TRY IT →
Scan the listing for the word "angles" and report every line that contains it.

☆ ☆ ☆ ☆ ☆ ☆ ☆

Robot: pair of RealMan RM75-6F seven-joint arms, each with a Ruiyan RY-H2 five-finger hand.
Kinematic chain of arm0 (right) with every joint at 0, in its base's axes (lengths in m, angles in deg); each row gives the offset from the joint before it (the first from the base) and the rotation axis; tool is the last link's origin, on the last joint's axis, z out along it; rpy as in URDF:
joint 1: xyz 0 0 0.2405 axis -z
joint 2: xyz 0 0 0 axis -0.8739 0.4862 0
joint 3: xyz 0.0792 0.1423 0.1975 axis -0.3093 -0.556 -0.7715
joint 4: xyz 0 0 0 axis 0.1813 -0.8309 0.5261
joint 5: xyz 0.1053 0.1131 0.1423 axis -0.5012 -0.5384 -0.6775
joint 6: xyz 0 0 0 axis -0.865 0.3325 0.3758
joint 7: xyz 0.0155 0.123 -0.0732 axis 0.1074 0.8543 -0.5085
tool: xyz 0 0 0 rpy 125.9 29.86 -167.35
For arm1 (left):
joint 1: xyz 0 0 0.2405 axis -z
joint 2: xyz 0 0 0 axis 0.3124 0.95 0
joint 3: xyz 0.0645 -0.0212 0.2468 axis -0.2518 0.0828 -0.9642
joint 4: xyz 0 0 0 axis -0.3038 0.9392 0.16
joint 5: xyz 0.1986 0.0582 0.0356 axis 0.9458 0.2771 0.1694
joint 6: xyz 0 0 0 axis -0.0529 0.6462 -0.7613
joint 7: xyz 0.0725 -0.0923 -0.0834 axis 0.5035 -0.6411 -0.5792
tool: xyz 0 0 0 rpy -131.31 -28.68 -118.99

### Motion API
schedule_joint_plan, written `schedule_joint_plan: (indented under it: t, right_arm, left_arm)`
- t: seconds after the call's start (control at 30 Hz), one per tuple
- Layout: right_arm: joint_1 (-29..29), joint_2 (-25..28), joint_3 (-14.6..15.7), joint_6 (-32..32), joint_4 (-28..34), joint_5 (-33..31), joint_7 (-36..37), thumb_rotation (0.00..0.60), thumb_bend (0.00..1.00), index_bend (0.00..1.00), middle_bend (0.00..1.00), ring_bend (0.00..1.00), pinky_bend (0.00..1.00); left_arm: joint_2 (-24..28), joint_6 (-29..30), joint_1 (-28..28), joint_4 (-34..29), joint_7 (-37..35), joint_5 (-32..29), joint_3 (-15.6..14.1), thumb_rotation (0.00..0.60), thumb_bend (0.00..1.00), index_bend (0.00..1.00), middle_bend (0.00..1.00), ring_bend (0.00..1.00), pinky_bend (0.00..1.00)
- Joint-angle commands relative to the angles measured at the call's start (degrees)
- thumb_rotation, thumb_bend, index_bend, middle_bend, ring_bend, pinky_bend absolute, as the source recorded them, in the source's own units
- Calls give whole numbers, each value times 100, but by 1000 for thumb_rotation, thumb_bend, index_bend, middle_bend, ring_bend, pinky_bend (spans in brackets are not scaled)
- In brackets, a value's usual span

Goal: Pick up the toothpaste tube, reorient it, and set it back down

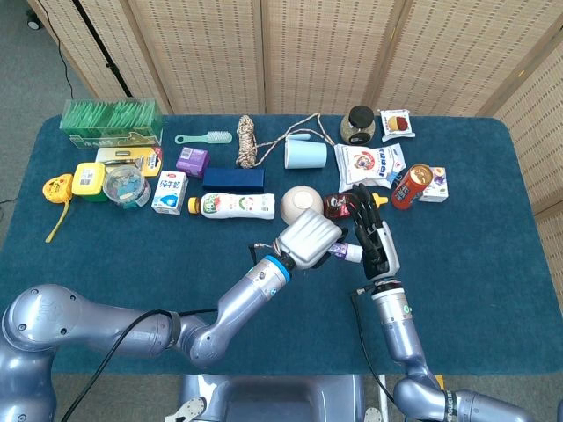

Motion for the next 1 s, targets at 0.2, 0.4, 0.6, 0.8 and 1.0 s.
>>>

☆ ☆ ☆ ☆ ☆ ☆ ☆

TASK RESULT →
Kinematic chain of arm0 (right) with every joint at 0, in its base's axes (lengths in m, angles in deg); each row gives the offset from the joint before it (the first from the base) and the rotation axis; tool is the last link's origin, on the last joint's axis, z out along it; rpy as in URDF:
- Joint-angle commands relative to the angles measured at the call's start (degrees)

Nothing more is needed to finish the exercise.